L'importance de la tête chez les Naga est portée à son paroxysme lorsqu'on comprend qu'un individu ne pouvait pas se suffire à lui-même en terme d'énergie vitale dès lors qu'il devait faire face à l'adversité. Si elle touchait une communauté, telles les épidémies, les famines, il fallait donc monter de véritables expéditions de chasse aux têtes afin d'apporter une énergie extérieure et supplémentaire.
Des matériaux tels l'ivoire, le cristal, le laiton contribuaient à cet apport, d'où l'existence d'une multitude d'objets Naga dans ces matières.

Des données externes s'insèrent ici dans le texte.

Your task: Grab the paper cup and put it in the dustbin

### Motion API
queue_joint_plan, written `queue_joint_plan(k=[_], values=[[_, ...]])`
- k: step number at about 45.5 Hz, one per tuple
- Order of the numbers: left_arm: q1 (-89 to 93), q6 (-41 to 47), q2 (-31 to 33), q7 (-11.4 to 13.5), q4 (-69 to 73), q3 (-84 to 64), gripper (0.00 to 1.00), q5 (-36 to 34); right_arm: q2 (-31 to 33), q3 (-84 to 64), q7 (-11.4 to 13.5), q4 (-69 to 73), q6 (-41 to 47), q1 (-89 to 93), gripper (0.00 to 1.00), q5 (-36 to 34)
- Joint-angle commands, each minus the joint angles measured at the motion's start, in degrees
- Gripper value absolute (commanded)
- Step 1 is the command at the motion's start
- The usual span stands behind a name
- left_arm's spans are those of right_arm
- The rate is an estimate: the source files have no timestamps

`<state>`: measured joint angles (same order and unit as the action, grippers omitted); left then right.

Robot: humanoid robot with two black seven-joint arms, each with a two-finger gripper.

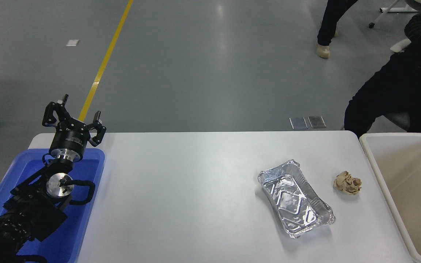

L'image des Naga comme redoutables coupeurs de têtes a longtemps perduré, ne serait-ce que par les trophées qui étaient rapportés en Occident (plusieurs exemplaires sont visibles au Pitt Rivers Museum) et qui véhiculaient ce sordide fantasme occidental lié au cannibalisme. De fait, aucun acte de cannibalisme n'a été relevé chez les Naga, le guerrier ne décapitait pas non plus son ennemi de crainte de perdre l'énergie vitale liée à la tête mais bien sûr des guets-apens étaient tendus dans les montagnes du Nagaland afin de pouvoir chasser "avec l'esprit du tigre" des êtres susceptibles de déborder de vie, à savoir plutôt les femmes et les enfants !
Photo 1 : Chefs Naga, © MQB - PP0058949 - photo de H. E. Kauffmann, 1936-137.
Photo 2 : Morung Naga, village Chang, Tuensang District, 1954. © Elizabeth Bayley Willis Northeast India photograph collection. Washington University Libraries archives.
Photo 3 : Couple, élément architecturale de morung © MQB 70.2001.27.63.
Photo 4 : Photo d'un guerrier Naga, anonyme, © MQB - PP0056342.
Photo 5 : Ornements de hanche masculins © MQB 70.2001.27.51 et 70.2001.27.52. Photo de l'auteure, exposition Cheveux Chéris, septembre 2012.
Photo 6 : Gushem, chef Naga-Chang, © MQB - PP0056337 - photo de H. E. Kauffmann, 1936-137.
Photo 7 : Trophée de chasseurs de têtes Kalyo-Kengyu Naga, Pangsha Village, Assam District, novembre 1936, © Pitt Rivers Museum, photo de l'auteure 2015.
En lisant cet article sur le Nagaland, je suis transporté dans cette région mystérieuse et fascinante de l'Inde, près de la frontière birmane. Le Nagaland est l'une de ces terres isolées et peu connues, même pour les voyageurs les plus aguerris. J'ai toujours été intrigué par ces régions du monde qui semblent figées dans le temps, et le Nagaland ne fait pas exception.
Les Naga, avec leurs multiples groupes ethniques et leur langue tibéto-birmane commune, représentent une richesse culturelle impressionnante. Il est fascinant de penser que malgré leur isolement, ces peuples ont su maintenir et faire évoluer leurs traditions. Les missions allemandes au début du XXème siècle, qui craignaient la disparition de ces ethnies, n'avaient pas anticipé la résilience et le dynamisme de ces cultures.